I can only imagine the look on Holly’s face! “It’s okay.” I tried for soothing.
“It’s not okay!”
“Dana, I’ll be there in 15 minutes. We’ll talk when I get there.”
“You’re damn right we will!” She hung up the phone... hard.
Chapter 27 – Regroup
Dana
Phil had returned with the two deputies he’d taken to place on surveillance. I asked Holly to have the department men returned to their regular duties and then I set Phil about getting a hold of Ron. We were going to have to work out an alternative plan and, for that; I figured I’d need some aerial assistance.
I paced the little conference room while Tim and Jason looked on, silent. We were at a virtual standstill with no observation of the comings and goings at the farm, no word yet from Gene and no idea what had happened in Morelville.
Finally, I heard voices down the hall. I knew Mel had come in from her little adventure in what was fast becoming gangster land in my eyes.

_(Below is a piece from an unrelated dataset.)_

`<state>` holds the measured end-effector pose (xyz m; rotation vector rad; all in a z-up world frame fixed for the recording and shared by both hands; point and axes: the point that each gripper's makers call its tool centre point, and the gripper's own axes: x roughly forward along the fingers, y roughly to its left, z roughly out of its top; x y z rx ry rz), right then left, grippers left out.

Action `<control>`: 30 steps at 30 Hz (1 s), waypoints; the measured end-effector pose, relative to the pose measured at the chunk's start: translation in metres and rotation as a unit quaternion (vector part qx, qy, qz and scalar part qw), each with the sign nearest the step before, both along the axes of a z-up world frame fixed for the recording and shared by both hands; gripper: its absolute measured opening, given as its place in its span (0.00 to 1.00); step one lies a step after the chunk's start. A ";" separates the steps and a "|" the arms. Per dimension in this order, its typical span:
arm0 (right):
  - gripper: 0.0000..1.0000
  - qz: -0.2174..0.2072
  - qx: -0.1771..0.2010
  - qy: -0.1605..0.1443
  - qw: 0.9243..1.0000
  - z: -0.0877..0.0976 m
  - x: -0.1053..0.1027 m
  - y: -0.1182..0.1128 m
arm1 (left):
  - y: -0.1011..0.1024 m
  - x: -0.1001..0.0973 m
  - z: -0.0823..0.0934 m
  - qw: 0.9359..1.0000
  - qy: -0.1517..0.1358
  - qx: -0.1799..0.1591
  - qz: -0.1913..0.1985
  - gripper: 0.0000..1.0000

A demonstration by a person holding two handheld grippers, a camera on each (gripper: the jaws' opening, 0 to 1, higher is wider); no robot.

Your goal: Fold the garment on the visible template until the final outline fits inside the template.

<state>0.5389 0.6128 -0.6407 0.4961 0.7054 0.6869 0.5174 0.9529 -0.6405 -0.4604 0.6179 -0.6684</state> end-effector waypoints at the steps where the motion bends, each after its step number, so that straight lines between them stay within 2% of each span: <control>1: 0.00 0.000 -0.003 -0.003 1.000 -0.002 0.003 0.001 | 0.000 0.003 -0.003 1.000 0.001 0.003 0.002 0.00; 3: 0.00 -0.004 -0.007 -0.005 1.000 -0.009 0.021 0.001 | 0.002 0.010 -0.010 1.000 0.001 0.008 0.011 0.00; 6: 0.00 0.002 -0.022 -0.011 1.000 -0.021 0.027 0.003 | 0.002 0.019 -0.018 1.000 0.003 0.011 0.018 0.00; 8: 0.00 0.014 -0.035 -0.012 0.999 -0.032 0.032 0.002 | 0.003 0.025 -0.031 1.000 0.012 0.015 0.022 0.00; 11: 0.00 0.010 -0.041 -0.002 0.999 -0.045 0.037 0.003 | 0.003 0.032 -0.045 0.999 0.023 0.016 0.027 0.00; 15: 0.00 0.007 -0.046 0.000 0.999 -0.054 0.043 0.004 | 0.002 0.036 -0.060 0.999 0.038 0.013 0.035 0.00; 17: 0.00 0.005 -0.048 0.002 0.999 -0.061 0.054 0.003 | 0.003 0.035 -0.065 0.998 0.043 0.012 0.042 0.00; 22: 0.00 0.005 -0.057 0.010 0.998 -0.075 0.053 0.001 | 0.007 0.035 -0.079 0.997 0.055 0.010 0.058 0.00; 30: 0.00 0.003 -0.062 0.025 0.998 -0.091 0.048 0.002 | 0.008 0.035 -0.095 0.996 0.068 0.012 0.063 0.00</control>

When she didn’t come into the conference room right away, I stormed down the hall in search of her.
“Where is she?” My tone to Holly was demanding but I didn’t care.
“She stepped into her office. She’ll be out in a moment but she needs to complete her reports and she usually goes down...”
“Like hell!” I cut her off and marched myself right into Mel’s office. She was sitting at her desk with her head in her hands. She didn’t even look up to acknowledge my presence.
“What are you doing?”
She was quiet for several seconds longer then she rubbed her temples and looked up at me. Her expression was pure anger. “I want to get these guys and I want to get them now!”
I just sat and looked at her. I knew the anger she was feeling but I couldn’t fix it... at least, not quickly.